Work on, work on, creator-
To sleep would be a crime-
Eternity's own hostage,
And prisoner of Time.
     That penultimate sentence felt a little awkward, so I checked the original Russian — "Ты — вечности заложник" or, literally, "You: eternity's hostage." Also true. But would make the ransom ... what? Death.


  1. Your deep dive into hostage led me to one of my own. Plight : a dangerous, difficult, or otherwise unfortunate situation being its common modern definition.

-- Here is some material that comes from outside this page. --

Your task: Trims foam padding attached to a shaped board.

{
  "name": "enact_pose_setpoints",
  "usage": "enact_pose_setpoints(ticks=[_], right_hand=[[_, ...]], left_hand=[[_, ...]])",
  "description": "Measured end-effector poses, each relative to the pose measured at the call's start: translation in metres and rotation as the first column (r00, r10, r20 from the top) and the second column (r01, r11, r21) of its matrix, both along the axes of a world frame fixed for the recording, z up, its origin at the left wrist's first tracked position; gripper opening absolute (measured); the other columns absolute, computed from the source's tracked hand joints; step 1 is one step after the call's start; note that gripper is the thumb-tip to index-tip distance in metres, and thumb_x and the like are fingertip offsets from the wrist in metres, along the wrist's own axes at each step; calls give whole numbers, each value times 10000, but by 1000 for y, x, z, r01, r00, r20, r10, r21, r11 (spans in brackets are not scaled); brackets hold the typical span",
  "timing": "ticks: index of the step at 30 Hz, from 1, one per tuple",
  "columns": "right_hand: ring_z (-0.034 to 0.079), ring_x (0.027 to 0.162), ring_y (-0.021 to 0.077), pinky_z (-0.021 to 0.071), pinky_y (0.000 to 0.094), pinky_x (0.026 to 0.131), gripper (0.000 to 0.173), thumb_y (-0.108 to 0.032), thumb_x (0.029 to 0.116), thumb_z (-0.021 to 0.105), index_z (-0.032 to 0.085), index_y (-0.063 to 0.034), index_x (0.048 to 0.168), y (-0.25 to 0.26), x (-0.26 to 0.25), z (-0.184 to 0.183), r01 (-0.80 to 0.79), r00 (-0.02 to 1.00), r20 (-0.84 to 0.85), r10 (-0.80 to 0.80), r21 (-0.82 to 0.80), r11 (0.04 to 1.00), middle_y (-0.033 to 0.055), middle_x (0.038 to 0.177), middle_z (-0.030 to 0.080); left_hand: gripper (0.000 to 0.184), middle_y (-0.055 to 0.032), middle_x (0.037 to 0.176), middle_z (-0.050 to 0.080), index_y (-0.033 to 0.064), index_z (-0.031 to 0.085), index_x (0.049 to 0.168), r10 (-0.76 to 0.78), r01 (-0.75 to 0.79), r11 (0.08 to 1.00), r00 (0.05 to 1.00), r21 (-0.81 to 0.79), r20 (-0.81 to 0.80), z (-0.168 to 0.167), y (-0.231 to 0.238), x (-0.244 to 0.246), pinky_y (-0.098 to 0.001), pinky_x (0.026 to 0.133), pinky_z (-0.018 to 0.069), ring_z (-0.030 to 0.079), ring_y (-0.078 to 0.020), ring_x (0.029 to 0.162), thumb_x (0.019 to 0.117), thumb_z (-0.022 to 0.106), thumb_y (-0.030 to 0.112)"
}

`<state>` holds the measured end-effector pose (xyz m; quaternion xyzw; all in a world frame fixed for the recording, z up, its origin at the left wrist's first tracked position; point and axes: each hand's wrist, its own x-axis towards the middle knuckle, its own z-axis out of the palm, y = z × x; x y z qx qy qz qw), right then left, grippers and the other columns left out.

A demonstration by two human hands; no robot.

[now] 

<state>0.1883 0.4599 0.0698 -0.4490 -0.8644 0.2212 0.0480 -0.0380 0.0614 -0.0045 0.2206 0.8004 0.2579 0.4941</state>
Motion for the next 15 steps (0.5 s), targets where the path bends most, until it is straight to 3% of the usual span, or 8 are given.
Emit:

    All parties of the circumstance involving the Israelis and Palestinians face different plights. My focus is on children taken hostage or killed through little or no fault of their own. All the children. An archaic meaning of plight was a pledge. The duty of adults to protect children once a plighted vow seems discarded into the dustbin of history.

    At least some of the first hostages and prisoners released are children

  2. More hostages being released, and a cease-fire is in effect. Perhaps there is hope.